Figure 4: The effect of wogonin on the number of GFAP-positive fibers in the IPL of retina after ONC. Rats retinas from different groups were harvested at day 7 after ONC and subjected to frozen sections immunostaining and western blot analysis with GFAP. A. Rats retinas from control group, wogonin group, ONC group, ONC-plus-wogonin group were stained by GFAP (red) and DAPI (blue). Scale bar = 100 μm. B. Densitometric analysis of effects of wogonin on the glial dysfunction, which was assessed by counting the number of GFAP-positive fibers in the IPL. Data were shown as mean ± SEM (n = 6 per group, ***p < 0.001 comparing ONC group versus control group, ##p < 0.01 comparing ONC-plus-wogonin group versus ONC group). C. The protein level of GFAP was evaluated by western blot analysis. β-actin was used to ensure equal loading. D. Densitometric analysis of effects of wogonin on protein expression of GFAP. Data were shown as mean ± SEM (n = 6 per group, ***p < 0.001 comparing ONC group versus control group, ##p < 0.01 comparing ONC-plus-wogonin group versus ONC group). Abbreviations: GCL, ganglion cell layer; INL, inner nuclear layer; IPL, inner plexiform layer; ONL, outer nuclear layer.
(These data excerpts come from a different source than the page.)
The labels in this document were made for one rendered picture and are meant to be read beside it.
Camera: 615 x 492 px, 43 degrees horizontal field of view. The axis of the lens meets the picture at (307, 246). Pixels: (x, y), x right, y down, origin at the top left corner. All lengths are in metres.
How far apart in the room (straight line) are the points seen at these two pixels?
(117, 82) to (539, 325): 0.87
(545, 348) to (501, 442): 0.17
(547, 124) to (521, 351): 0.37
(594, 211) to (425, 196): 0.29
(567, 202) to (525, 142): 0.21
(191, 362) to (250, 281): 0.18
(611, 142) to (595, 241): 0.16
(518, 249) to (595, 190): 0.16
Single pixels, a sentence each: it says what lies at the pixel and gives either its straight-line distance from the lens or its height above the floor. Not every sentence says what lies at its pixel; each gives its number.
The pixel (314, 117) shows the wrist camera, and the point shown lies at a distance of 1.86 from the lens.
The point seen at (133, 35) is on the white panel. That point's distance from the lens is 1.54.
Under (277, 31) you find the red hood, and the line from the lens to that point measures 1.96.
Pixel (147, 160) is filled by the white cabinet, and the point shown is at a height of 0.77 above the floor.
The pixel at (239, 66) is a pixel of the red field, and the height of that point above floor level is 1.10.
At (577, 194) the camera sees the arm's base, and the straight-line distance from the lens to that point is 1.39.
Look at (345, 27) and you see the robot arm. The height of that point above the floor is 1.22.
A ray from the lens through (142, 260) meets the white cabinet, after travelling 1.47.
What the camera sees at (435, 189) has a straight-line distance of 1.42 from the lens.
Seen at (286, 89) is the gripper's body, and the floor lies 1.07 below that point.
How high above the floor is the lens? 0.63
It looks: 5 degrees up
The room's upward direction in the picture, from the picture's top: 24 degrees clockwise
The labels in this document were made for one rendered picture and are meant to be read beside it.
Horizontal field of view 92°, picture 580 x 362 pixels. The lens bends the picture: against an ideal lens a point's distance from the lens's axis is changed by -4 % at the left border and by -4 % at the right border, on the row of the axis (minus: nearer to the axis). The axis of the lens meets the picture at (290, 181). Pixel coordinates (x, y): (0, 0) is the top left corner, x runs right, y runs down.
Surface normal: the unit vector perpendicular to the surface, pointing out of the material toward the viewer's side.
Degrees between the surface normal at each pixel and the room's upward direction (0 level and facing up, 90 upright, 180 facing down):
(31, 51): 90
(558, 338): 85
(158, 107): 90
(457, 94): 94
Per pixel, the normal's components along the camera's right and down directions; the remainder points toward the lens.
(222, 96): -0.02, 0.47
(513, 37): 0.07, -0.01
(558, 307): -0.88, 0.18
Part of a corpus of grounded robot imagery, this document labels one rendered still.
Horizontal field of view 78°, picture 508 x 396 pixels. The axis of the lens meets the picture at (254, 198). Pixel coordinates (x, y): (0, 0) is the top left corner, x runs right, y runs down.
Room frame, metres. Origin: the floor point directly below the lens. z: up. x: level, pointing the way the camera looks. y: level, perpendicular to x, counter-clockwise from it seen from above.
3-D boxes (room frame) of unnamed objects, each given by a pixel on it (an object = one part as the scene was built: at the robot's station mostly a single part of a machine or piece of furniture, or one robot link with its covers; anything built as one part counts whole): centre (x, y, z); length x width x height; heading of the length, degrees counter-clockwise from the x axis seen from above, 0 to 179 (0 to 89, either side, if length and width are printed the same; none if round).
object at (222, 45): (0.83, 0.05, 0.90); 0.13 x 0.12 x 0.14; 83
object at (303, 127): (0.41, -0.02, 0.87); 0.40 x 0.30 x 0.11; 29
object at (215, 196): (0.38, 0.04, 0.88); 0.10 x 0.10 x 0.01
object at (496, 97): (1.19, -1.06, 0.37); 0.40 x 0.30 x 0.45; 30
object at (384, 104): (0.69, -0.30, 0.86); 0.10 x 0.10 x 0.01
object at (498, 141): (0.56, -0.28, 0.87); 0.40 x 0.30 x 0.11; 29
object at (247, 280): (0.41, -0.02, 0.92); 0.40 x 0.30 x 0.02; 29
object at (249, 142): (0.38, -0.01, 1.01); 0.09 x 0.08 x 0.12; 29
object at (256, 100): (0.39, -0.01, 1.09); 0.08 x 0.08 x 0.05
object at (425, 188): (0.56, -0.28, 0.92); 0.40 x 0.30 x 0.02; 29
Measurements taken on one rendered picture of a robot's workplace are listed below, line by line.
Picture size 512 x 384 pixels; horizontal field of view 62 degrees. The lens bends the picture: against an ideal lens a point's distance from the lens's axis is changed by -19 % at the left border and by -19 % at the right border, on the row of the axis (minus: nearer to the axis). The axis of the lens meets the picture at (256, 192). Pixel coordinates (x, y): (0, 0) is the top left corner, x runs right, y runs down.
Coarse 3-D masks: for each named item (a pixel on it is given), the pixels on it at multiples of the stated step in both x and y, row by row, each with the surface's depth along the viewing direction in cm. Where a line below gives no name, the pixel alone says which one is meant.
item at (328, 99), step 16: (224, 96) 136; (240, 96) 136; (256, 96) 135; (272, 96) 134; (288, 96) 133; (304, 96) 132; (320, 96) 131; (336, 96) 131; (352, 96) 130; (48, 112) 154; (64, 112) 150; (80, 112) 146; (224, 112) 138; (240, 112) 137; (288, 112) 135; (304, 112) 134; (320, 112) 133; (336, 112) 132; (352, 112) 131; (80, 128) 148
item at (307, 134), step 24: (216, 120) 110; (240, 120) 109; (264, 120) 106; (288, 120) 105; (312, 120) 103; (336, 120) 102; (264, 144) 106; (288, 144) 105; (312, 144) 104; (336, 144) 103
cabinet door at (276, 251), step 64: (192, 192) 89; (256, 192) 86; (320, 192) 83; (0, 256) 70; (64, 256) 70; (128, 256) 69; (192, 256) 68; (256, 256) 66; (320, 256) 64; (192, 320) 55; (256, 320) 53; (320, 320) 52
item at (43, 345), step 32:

Wogonin inhibited microglial activation in retina after ONC
As shown in the immunofluorescent staining of retinal sections, ONC could induce an increase in ilonized calcium-binding adapter molecule 1 (iba1)-positive microglial cells in GCL and IPL at day 7 (Figure 5A). In addition, we also detected a significant shift in non-activated, dendritic phenotype toward activated, amoeboid cells (Figure 5C-5D). Wogonin not only decreased overall microglial cells numbers, but also significantly increased the proportion of dendritic cells and decreased the proportion of amoeboid cells when compared with ONC group (*p < 0.05, **p < 0.01, #p < 0.05) (Figure 5B-5D). Furthermore, western blot results showed that wogonin treatment significantly prevented iba1 protein expression in retina after ONC (**p < 0.01, ##p < 0.01) (Figure 5E-5F). These results indicated that wogonin could inhibit the microglial activation in retina after ONC (***p < 0.001, ##p < 0.01) (Figure 5C-5D).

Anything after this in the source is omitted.